## Data excerpts
**********
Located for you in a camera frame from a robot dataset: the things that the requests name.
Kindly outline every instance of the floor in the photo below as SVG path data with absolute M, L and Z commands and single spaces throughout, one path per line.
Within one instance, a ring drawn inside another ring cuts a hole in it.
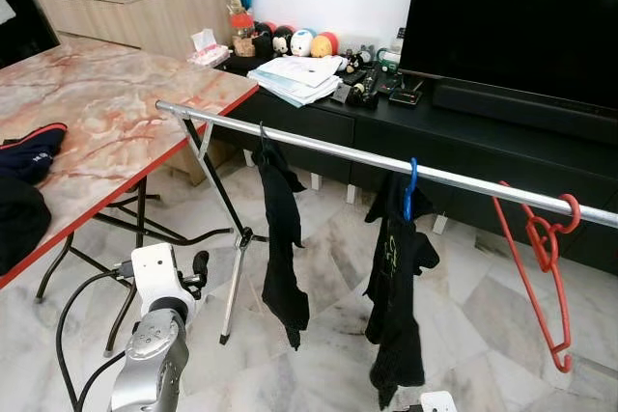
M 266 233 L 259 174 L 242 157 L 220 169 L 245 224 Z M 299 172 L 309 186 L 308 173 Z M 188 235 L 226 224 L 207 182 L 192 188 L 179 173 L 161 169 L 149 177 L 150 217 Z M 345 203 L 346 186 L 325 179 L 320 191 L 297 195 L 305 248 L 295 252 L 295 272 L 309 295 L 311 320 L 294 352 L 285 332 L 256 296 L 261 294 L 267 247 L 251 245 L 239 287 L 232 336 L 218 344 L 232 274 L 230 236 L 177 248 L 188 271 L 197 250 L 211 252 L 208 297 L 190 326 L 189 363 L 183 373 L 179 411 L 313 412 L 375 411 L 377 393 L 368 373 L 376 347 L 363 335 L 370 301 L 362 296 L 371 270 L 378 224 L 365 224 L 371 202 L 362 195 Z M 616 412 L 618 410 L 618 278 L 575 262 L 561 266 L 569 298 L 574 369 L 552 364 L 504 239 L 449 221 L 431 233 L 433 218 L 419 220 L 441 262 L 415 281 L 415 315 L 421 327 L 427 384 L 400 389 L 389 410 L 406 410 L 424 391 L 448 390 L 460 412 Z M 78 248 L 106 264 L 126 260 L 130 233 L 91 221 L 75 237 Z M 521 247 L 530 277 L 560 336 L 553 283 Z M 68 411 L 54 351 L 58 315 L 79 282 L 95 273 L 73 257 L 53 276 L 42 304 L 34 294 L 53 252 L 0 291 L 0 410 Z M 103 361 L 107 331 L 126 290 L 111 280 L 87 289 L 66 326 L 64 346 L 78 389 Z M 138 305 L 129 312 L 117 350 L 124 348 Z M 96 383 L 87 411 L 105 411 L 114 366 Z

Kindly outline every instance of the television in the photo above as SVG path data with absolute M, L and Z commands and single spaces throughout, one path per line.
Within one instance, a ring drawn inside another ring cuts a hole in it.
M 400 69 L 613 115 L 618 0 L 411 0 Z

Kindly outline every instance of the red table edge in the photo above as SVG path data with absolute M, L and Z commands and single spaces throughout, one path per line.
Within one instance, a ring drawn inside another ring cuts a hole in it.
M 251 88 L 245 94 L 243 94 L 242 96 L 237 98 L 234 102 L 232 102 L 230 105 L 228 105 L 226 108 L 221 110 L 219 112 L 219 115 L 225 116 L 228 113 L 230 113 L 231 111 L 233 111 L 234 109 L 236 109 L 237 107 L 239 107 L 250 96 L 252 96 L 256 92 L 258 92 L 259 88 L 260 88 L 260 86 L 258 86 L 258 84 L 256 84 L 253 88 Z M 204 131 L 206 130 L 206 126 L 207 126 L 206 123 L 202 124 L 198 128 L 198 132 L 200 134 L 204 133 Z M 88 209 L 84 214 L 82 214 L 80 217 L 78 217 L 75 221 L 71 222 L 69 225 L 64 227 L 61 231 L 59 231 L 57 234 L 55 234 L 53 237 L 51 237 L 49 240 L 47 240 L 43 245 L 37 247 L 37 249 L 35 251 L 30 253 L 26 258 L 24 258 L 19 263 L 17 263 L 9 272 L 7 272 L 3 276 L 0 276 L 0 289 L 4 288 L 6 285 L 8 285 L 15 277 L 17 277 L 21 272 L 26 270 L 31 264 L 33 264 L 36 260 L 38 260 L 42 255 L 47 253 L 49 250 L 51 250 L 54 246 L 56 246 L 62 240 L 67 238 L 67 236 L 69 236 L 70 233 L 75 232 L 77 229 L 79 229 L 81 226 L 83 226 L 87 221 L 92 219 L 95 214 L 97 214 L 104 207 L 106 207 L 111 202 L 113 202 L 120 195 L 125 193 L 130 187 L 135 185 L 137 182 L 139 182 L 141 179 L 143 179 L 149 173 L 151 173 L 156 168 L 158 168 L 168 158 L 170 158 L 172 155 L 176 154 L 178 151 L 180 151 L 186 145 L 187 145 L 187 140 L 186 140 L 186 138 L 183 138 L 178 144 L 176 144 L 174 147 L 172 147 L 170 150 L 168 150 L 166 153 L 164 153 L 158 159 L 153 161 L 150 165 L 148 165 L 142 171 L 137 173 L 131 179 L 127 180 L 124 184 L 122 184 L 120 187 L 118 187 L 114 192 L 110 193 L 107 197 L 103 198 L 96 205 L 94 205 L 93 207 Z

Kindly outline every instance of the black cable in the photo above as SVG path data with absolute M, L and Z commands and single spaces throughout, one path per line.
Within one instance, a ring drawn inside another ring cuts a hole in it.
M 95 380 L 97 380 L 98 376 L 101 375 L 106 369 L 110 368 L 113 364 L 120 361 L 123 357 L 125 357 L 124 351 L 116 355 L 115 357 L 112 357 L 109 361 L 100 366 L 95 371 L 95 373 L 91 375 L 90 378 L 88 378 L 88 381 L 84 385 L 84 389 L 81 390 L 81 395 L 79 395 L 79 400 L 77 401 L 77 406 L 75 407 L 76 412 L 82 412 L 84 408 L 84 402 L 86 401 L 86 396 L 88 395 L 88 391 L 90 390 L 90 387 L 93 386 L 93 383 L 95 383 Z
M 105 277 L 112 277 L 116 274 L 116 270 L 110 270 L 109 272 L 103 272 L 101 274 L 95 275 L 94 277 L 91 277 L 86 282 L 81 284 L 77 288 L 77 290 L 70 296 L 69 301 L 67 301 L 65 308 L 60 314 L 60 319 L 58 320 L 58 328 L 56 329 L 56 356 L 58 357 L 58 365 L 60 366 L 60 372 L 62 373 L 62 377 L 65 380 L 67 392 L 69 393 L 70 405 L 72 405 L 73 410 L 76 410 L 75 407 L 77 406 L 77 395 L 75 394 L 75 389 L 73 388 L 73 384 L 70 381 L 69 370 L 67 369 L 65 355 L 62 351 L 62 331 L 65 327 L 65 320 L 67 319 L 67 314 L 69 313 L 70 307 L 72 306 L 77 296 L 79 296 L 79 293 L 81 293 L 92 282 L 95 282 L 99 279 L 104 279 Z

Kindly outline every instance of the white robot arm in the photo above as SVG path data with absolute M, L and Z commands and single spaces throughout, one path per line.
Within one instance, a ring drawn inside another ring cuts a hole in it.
**********
## PROBLEM STATEMENT
Copy out the data above exactly, except the pictures.

## YOUR RESPONSE
Located for you in a camera frame from a robot dataset: the things that the requests name.
Kindly outline every instance of the floor in the photo below as SVG path data with absolute M, L and Z commands and single spaces throughout, one path per line.
Within one instance, a ring drawn inside another ring cuts a hole in it.
M 266 233 L 259 174 L 242 157 L 220 169 L 245 224 Z M 299 172 L 309 186 L 308 173 Z M 188 235 L 226 224 L 207 182 L 192 188 L 179 173 L 161 169 L 149 177 L 150 217 Z M 345 203 L 346 186 L 325 179 L 320 191 L 297 195 L 305 248 L 295 252 L 295 272 L 309 295 L 311 320 L 294 352 L 285 332 L 256 296 L 261 294 L 267 247 L 251 245 L 239 287 L 232 336 L 218 344 L 232 274 L 230 236 L 177 248 L 188 271 L 197 250 L 211 252 L 208 297 L 190 326 L 189 363 L 183 373 L 179 411 L 313 412 L 375 411 L 377 393 L 368 373 L 376 347 L 363 335 L 370 301 L 362 296 L 371 270 L 378 224 L 365 224 L 371 202 L 362 195 Z M 616 412 L 618 410 L 618 278 L 575 262 L 561 266 L 569 298 L 574 369 L 552 364 L 504 239 L 449 221 L 431 233 L 433 218 L 419 220 L 441 262 L 415 281 L 415 315 L 421 327 L 427 384 L 400 389 L 389 410 L 406 410 L 424 391 L 448 390 L 460 412 Z M 78 248 L 106 264 L 126 260 L 130 233 L 91 221 L 75 237 Z M 521 247 L 530 277 L 560 336 L 553 283 Z M 68 411 L 54 351 L 58 315 L 79 282 L 95 273 L 73 257 L 53 276 L 42 304 L 34 294 L 53 252 L 0 291 L 0 410 Z M 103 361 L 107 331 L 126 290 L 111 280 L 87 289 L 66 326 L 64 346 L 78 389 Z M 138 305 L 129 312 L 117 350 L 124 348 Z M 96 383 L 87 411 L 105 411 L 114 366 Z

Kindly outline every instance of the television in the photo above as SVG path data with absolute M, L and Z commands and single spaces throughout, one path per line.
Within one instance, a ring drawn inside another ring cuts a hole in it.
M 400 69 L 613 115 L 618 0 L 411 0 Z

Kindly outline every instance of the red table edge in the photo above as SVG path data with absolute M, L and Z commands and single spaces throughout, one path per line.
Within one instance, a ring drawn inside another ring cuts a hole in it.
M 251 88 L 245 94 L 243 94 L 242 96 L 237 98 L 234 102 L 232 102 L 230 105 L 228 105 L 226 108 L 221 110 L 219 112 L 219 115 L 225 116 L 228 113 L 230 113 L 231 111 L 233 111 L 234 109 L 236 109 L 237 107 L 239 107 L 250 96 L 252 96 L 256 92 L 258 92 L 259 88 L 260 88 L 260 86 L 258 86 L 258 84 L 256 84 L 253 88 Z M 204 131 L 206 130 L 206 126 L 207 126 L 206 123 L 202 124 L 198 128 L 198 132 L 200 134 L 204 133 Z M 88 209 L 84 214 L 82 214 L 80 217 L 78 217 L 75 221 L 71 222 L 69 225 L 64 227 L 61 231 L 59 231 L 57 234 L 55 234 L 53 237 L 51 237 L 49 240 L 47 240 L 43 245 L 37 247 L 37 249 L 35 251 L 30 253 L 26 258 L 24 258 L 19 263 L 17 263 L 9 272 L 7 272 L 3 276 L 0 276 L 0 289 L 4 288 L 6 285 L 8 285 L 15 277 L 17 277 L 21 272 L 26 270 L 31 264 L 33 264 L 36 260 L 38 260 L 42 255 L 47 253 L 49 250 L 51 250 L 54 246 L 56 246 L 62 240 L 67 238 L 67 236 L 69 236 L 70 233 L 75 232 L 77 229 L 79 229 L 81 226 L 83 226 L 87 221 L 92 219 L 95 214 L 97 214 L 104 207 L 106 207 L 111 202 L 113 202 L 120 195 L 125 193 L 130 187 L 135 185 L 137 182 L 139 182 L 141 179 L 143 179 L 149 173 L 151 173 L 156 168 L 158 168 L 168 158 L 170 158 L 172 155 L 176 154 L 178 151 L 180 151 L 186 145 L 187 145 L 187 140 L 186 140 L 186 138 L 183 138 L 178 144 L 176 144 L 174 147 L 172 147 L 170 150 L 168 150 L 166 153 L 164 153 L 158 159 L 153 161 L 150 165 L 148 165 L 142 171 L 137 173 L 131 179 L 127 180 L 124 184 L 122 184 L 120 187 L 118 187 L 114 192 L 110 193 L 107 197 L 103 198 L 96 205 L 94 205 L 93 207 Z

Kindly outline every instance of the black cable in the photo above as SVG path data with absolute M, L and Z commands and single spaces throughout, one path per line.
Within one instance, a ring drawn inside another ring cuts a hole in it.
M 95 380 L 97 380 L 98 376 L 101 375 L 106 369 L 110 368 L 113 364 L 120 361 L 123 357 L 125 357 L 124 351 L 116 355 L 115 357 L 112 357 L 109 361 L 100 366 L 95 371 L 95 373 L 91 375 L 90 378 L 88 378 L 88 381 L 84 385 L 84 389 L 81 390 L 81 395 L 79 395 L 79 400 L 77 401 L 77 406 L 75 407 L 76 412 L 82 412 L 84 408 L 84 402 L 86 401 L 86 396 L 88 395 L 88 391 L 90 390 L 90 387 L 93 386 L 93 383 L 95 383 Z
M 105 277 L 112 277 L 116 274 L 116 270 L 110 270 L 109 272 L 103 272 L 101 274 L 95 275 L 94 277 L 91 277 L 86 282 L 81 284 L 77 288 L 77 290 L 70 296 L 69 301 L 67 301 L 65 308 L 60 314 L 60 319 L 58 320 L 58 328 L 56 329 L 56 356 L 58 357 L 58 365 L 60 366 L 60 372 L 62 373 L 62 377 L 65 380 L 67 392 L 69 393 L 70 405 L 72 405 L 73 410 L 76 410 L 75 407 L 77 406 L 77 395 L 75 394 L 75 389 L 73 388 L 73 384 L 70 381 L 69 370 L 67 369 L 65 355 L 62 351 L 62 331 L 65 327 L 65 320 L 67 319 L 67 314 L 69 313 L 70 307 L 72 306 L 77 296 L 79 296 L 79 293 L 81 293 L 92 282 L 95 282 L 99 279 L 104 279 Z

Kindly outline every instance of the white robot arm in the photo above as SVG path data with absolute M, L and Z commands and single spaces throughout, one path per line.
Within one instance, a ring drawn inside another ring cuts a hole in it.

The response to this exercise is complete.